Ada beberapa kompasianer yang menetap di luar negeri dan memberikan ulasan yang keren. Ulasan khas jurnalis warga. Tata bahasa bagus, cara penyajian apik, ditambah foto, makin kerenlah itu menjadi konten jurnalistik yang oke punya. Ini barangkali tak ada di web atau situs berita yang punya aturan baku soal jurnalisme. Apalagi di Kompasiana tak ada suntingan oleh admin. Semua karya adalah tanggung jawab penulisnya. Tentu asal tulisan itu relevan, akan ditayangkan.
Kekuatan keunikan khas jurnalis warga ini yang bikin kangen baca Kompasiana. Apalagi  tulisan tentang daerah lain, seolah kita membaca Taman Mini Indonesia Indah dalam pikiran kita. Pola ini saya meyakini akan terus tersaji sebagai sebuah daya tarik dan pesona dari kamu, iya kamu, Kompasiana.
Ketiga, artikel utama dan kompetisi yang sehat
Siapa sih Kompasianer yang tidak senang jika artikelnya dijadikan headline atau artikel utama. Dengan menjadi artikel utama, tulisan akan bertahan selama beberapa jam. Ini memperbesar peluang dibaca banyak orang. Ada sensasi yang beda ketika tulisan kita dijadikan artikel utama.
Adanya artikel utama, membuat setiap penulis di sini berusaha menyajikan artikel yang terbaik. Ini bagus, sangat bagus malahan. Kompetisi menghasilkan artikel yang bagus ini sadar atau tidak makin memperluas jangkauan literasi dan edukasi Kompasiana kepada pembaca. Karena menyajikan yang terbaik, siapa yang diuntungkan? Yang diuntungkan adalah pembaca. Sebab, ia akan membaca begitu banyak artikel yang berkualitas dan bergizi tinggi. Tak sayang berjam-jam memelototi blog ini untuk mencari oasis dari persoalan di sekitar. Saya sungguh beruntung menyantap artikel bermutu yang disajikan penulisnya.

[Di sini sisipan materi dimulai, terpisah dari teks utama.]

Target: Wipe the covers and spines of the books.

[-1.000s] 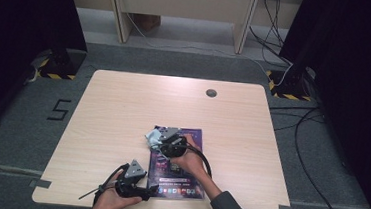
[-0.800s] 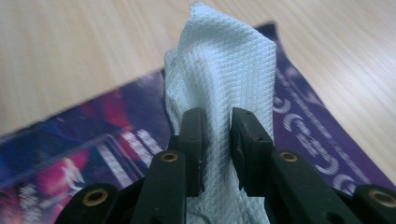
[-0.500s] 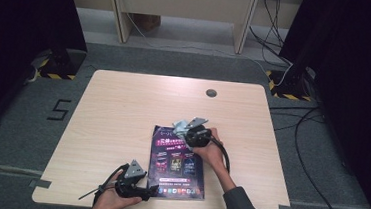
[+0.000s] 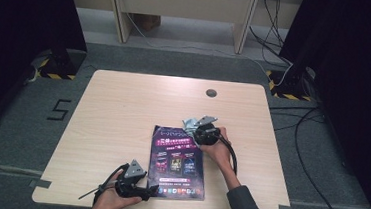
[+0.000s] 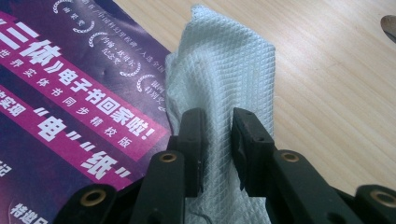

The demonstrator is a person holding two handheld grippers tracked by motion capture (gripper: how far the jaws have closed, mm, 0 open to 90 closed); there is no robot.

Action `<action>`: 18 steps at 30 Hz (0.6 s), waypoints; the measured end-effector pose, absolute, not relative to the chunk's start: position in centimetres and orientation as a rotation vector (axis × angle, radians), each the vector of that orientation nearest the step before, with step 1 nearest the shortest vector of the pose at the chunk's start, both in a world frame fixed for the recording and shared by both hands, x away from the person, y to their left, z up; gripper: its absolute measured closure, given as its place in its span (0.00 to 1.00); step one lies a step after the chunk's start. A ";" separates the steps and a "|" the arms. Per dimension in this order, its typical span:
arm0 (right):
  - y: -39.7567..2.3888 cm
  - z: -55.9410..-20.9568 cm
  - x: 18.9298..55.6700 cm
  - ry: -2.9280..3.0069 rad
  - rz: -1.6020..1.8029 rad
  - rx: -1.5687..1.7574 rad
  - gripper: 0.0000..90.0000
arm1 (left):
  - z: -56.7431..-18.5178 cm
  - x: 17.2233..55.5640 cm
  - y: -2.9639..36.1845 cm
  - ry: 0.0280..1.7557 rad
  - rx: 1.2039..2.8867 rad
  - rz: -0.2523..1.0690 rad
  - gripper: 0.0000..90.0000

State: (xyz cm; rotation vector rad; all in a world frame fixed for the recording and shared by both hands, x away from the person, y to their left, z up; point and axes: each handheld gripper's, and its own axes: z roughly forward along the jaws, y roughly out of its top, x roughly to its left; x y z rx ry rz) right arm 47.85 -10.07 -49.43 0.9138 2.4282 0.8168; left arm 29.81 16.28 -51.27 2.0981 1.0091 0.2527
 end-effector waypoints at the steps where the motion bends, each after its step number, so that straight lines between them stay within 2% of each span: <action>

Hidup tak enak kalau sendirian. Maka kita butuh orang. Dalam konteks ini, kita butuh kompetisi. Kompetisi menghasilkan produk yang baik. Paling yang pusing adminnya. Saking banyaknya artikel yang bagus, kadang setelah beberapa hari diunggah baru dijadikan artikel utama. Ini menandakan kompetisi menyajikan konten berkualitas di sini semakin hari semakin kompetitif.
Keempat, lomba menulis
Lomba itu buat saya stimulus saja, merangsang minat narablog untuk ikut dalam kompetisi menulis. Tentu setiap orang punya harapan menang, syukur-syukur juara, atau setidaknya jadi juara harapan. Karena ingin menang, setiap penulis hakulyakin mencari angle yang menarik dan daya pikat agar menang. Stimulus semacam ini baik bagi Kompasiana. Selain menjaga kontinuitas mereka yang aktif, juga menggugah penulis lain untuk masuk menjadi narablog di sini. Alhasil semakin banyak jumlah penulis di Kompasiana.
Soal menang-tidak menang, itu sudah manusiawi. Ada kala menang, ada kala tak menang (bukan kalah ya). Tapi ia selalu menjadi tungguan para penulis untuk ikut lomba. Apalagi namanya lomba pasti ada hadiah. Ada yang berupa uang atau produk. Semua punya daya tarik. Saya sih usul kalau bisa dalam sebulan itu ada empat jenis lomba yang diadakan, hahaha.
Kelima, centang biru dan penghargaan atas kompetensi
Saya sejujurnya baru ngeh juga kalau ada tanda centang biru pada beberapa Kompasianer. Mungkin saking lamanya tidak baca dan menulis di sini, sampai lupa kalau ada penanda atau centang biru itu. Rupanya penanda itu bentuk apresiasi admin kepada setiap penulis yang bisa dibilang tak diragukan lagi kualitasnya. Wabilkhusus pada bidang-bidang tertentu. Ini juga tentu bikin senang. Artinya, ada apresiasi bagi setiap penulis yang berusaha serius tapi santai dalam menyajikan konten.